Each line of the data should be duplicated precisely.

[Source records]
◆ ◆ ◆
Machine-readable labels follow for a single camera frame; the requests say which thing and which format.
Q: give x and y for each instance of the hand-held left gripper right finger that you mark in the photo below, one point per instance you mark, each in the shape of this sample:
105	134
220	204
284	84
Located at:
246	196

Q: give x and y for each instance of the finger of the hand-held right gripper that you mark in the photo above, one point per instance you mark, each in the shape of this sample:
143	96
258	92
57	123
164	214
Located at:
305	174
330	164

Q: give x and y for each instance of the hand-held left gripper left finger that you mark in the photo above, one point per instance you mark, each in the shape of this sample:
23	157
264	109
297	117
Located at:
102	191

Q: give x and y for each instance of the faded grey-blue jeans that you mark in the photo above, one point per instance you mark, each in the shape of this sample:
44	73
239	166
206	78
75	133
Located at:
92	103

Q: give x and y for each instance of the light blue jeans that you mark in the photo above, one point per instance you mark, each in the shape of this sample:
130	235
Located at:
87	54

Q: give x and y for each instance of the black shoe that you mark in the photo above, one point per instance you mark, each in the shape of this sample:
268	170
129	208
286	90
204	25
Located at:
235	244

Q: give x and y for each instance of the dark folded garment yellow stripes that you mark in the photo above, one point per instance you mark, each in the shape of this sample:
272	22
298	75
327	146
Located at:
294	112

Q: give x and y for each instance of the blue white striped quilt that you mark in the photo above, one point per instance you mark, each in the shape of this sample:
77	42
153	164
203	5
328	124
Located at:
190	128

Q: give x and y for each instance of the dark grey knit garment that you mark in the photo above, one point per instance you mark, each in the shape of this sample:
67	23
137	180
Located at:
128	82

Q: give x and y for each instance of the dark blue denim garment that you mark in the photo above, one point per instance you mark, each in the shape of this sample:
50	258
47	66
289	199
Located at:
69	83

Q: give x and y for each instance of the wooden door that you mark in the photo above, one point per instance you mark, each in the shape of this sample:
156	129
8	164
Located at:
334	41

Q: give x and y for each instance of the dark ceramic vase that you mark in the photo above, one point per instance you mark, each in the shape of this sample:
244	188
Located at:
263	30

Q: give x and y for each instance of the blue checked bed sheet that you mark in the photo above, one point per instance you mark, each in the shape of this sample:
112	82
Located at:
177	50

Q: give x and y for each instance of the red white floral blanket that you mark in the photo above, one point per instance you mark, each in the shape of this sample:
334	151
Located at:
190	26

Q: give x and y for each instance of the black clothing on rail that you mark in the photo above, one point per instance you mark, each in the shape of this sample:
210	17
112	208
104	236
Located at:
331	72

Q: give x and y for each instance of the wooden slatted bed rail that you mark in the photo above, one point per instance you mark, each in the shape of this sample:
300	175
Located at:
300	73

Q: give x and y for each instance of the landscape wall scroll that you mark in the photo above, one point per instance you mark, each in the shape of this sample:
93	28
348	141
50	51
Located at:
◆ ◆ ◆
[EXERCISE SOLUTION]
Machine-readable labels follow for a single camera frame; the requests say which thing and which format.
Q: give x and y for each instance of the hand-held left gripper right finger that you mark in the photo below, one point per instance you mark, each in the shape of this sample:
105	134
220	204
284	84
Located at:
246	196

Q: give x and y for each instance of the finger of the hand-held right gripper that you mark in the photo above, one point per instance you mark, each in the shape of this sample:
143	96
258	92
57	123
164	214
Located at:
305	174
330	164

Q: give x and y for each instance of the hand-held left gripper left finger that you mark in the photo above, one point per instance you mark, each in the shape of this sample:
23	157
264	109
297	117
Located at:
102	191

Q: give x and y for each instance of the faded grey-blue jeans that you mark in the photo above, one point per instance you mark, each in the shape of this sample:
44	73
239	166
206	78
75	133
Located at:
92	103

Q: give x and y for each instance of the light blue jeans that you mark in the photo above, one point per instance you mark, each in the shape of this sample:
130	235
Located at:
87	54

Q: give x and y for each instance of the black shoe that you mark in the photo above, one point per instance you mark, each in the shape of this sample:
268	170
129	208
286	90
204	25
Located at:
235	244

Q: give x and y for each instance of the dark folded garment yellow stripes that you mark in the photo above, one point per instance you mark, each in the shape of this sample:
272	22
298	75
327	146
Located at:
294	112

Q: give x and y for each instance of the blue white striped quilt that you mark in the photo above, one point per instance you mark, each in the shape of this sample:
77	42
153	164
203	5
328	124
Located at:
190	128

Q: give x and y for each instance of the dark grey knit garment that you mark in the photo above, one point per instance you mark, each in the shape of this sample:
67	23
137	180
Located at:
128	82

Q: give x and y for each instance of the dark blue denim garment that you mark in the photo above, one point per instance you mark, each in the shape of this sample:
50	258
47	66
289	199
Located at:
69	83

Q: give x and y for each instance of the wooden door that you mark in the photo above, one point per instance you mark, each in the shape of this sample:
156	129
8	164
Located at:
334	41

Q: give x and y for each instance of the dark ceramic vase that you mark in the photo above, one point per instance you mark, each in the shape of this sample:
244	188
Located at:
263	30

Q: give x and y for each instance of the blue checked bed sheet that you mark in the photo above, one point per instance you mark, each in the shape of this sample:
112	82
Located at:
177	50

Q: give x and y for each instance of the red white floral blanket that you mark in the photo above, one point per instance you mark, each in the shape of this sample:
334	151
Located at:
190	26

Q: give x and y for each instance of the black clothing on rail that you mark in the photo above, one point per instance you mark, each in the shape of this sample:
210	17
112	208
104	236
Located at:
331	72

Q: give x and y for each instance of the wooden slatted bed rail that you mark in the photo above, one point per instance you mark, each in the shape of this sample:
300	175
Located at:
300	73

Q: give x and y for each instance of the landscape wall scroll that you mark in the photo above, one point per instance you mark, each in the shape of this sample:
93	28
348	141
50	51
Located at:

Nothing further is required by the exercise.